We finally determined the potential of cfDNA as a longitudinal marker for disease progression and therapy response. We focused on a patient responding well to the indicated therapy initially, which was evident by decreasing levels of serum free light-chains (sFLC) and concordant trajectory of tumor fraction in cfDNA (Figure 2D,E). We then determined the CNVs in MM-derived cfDNA before treatment (day 19, prior to cytoreduction with cyclophosphamide, bortezomib, dexamethasone), and after relapse (day 224, after maintenance with ixazomib, dexamethasone). The cfDNA copy number profiles on day 0 and day 19 (with no change in management) were concordant. Tumor fraction became undetectable with response to treatment (days 41, 69). However, with relapse extensive clonal evolution occurred (day 224, after relapse) (Figure 2D,F) as drug resistance developed. Importantly, the copy number profile of cfDNA and BM on day 224 were concordant (Figure 2F). WES with allelic resolution revealed clonal or near clonal outgrowth of a subclone harboring allelic amplification of chromosome 6 and 12, as well as disappearance of subclones harboring allelic deletion of chromosome 7, 1, 2q, 4, 10, 13, 14, 15, 16p, 19 and 22 (Supplementary Figure 6). Two possible solutions for the observed clonal evolution are reflected as phylogenetic trees (Supplementary Figure 7), suggesting the selection and outgrowth of a drug-resistant subclone. These data demonstrate that cfDNA profiling may provide a powerful tool to longitudinally follow the clonal evolution of MM and the competitive emergence of drug-resistant subclones.

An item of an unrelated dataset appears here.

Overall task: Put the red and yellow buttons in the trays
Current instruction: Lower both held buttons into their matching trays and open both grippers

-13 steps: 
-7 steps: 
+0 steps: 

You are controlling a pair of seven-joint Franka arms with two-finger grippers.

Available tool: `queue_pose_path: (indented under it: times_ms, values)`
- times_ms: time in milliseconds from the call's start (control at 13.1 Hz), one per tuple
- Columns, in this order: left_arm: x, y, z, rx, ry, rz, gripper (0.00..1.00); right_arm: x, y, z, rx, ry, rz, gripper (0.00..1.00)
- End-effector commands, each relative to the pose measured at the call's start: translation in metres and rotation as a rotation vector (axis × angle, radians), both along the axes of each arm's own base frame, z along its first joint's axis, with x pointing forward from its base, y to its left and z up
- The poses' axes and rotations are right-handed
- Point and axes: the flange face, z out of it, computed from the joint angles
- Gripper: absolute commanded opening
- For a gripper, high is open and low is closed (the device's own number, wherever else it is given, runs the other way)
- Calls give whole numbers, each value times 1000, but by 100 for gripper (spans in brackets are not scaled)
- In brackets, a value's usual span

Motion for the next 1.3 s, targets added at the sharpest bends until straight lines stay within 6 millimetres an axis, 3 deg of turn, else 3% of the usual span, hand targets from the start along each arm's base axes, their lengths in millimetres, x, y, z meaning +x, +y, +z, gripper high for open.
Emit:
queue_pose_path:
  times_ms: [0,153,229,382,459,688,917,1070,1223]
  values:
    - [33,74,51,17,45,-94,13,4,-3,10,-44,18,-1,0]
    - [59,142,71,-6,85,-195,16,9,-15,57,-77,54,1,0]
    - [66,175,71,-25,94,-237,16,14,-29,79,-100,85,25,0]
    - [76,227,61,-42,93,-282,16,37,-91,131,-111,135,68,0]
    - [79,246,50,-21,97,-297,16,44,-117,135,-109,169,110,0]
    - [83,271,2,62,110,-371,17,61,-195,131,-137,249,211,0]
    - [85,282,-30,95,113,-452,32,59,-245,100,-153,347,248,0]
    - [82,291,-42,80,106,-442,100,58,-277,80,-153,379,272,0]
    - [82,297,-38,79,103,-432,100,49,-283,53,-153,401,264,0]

The studies we present demonstrate that comprehensive genomic interrogation by WES and WGS of MM-derived cfDNA is feasible and allows detailed genomic insight into MM evolution and progression over time. This may be particularly useful for elderly patients with significant comorbidities, as these patients are less likely to be subjected to frequent bone marrow biopsies or to be enrolled in clinical trials. cfDNA allows shipping from remote locations at room temperature in preservative-containing tubes and is therefore a particularly attractive alternative for this population. While the success rate of comprehensive genomic characterization by lpWGS and WES of cfDNA is high in patients with active disease, it is currently not cost-effective for patients in remission. Targeted sequencing approaches with limited genomic territory have been described ^11–13 and allow greater sequencing depth at reduced cost in these cases. MRD negativity is of great interest as an endpoint for treatment success in MM. While the sensitivity of MRD detection in the BM is unlikely to be achieved even by targeted sequencing of cfDNA, liquid biopsy approaches, including circulating MM cells ^14,15, may add further accuracy to progression free survival (PFS) prediction by defining the duration of MRD negativity. lpWGS and WES of cfDNA enable detailed genomic characterization of MM to identify putative resistance mechanisms and precision medicine targets as an alternative for repeated BM biopsies.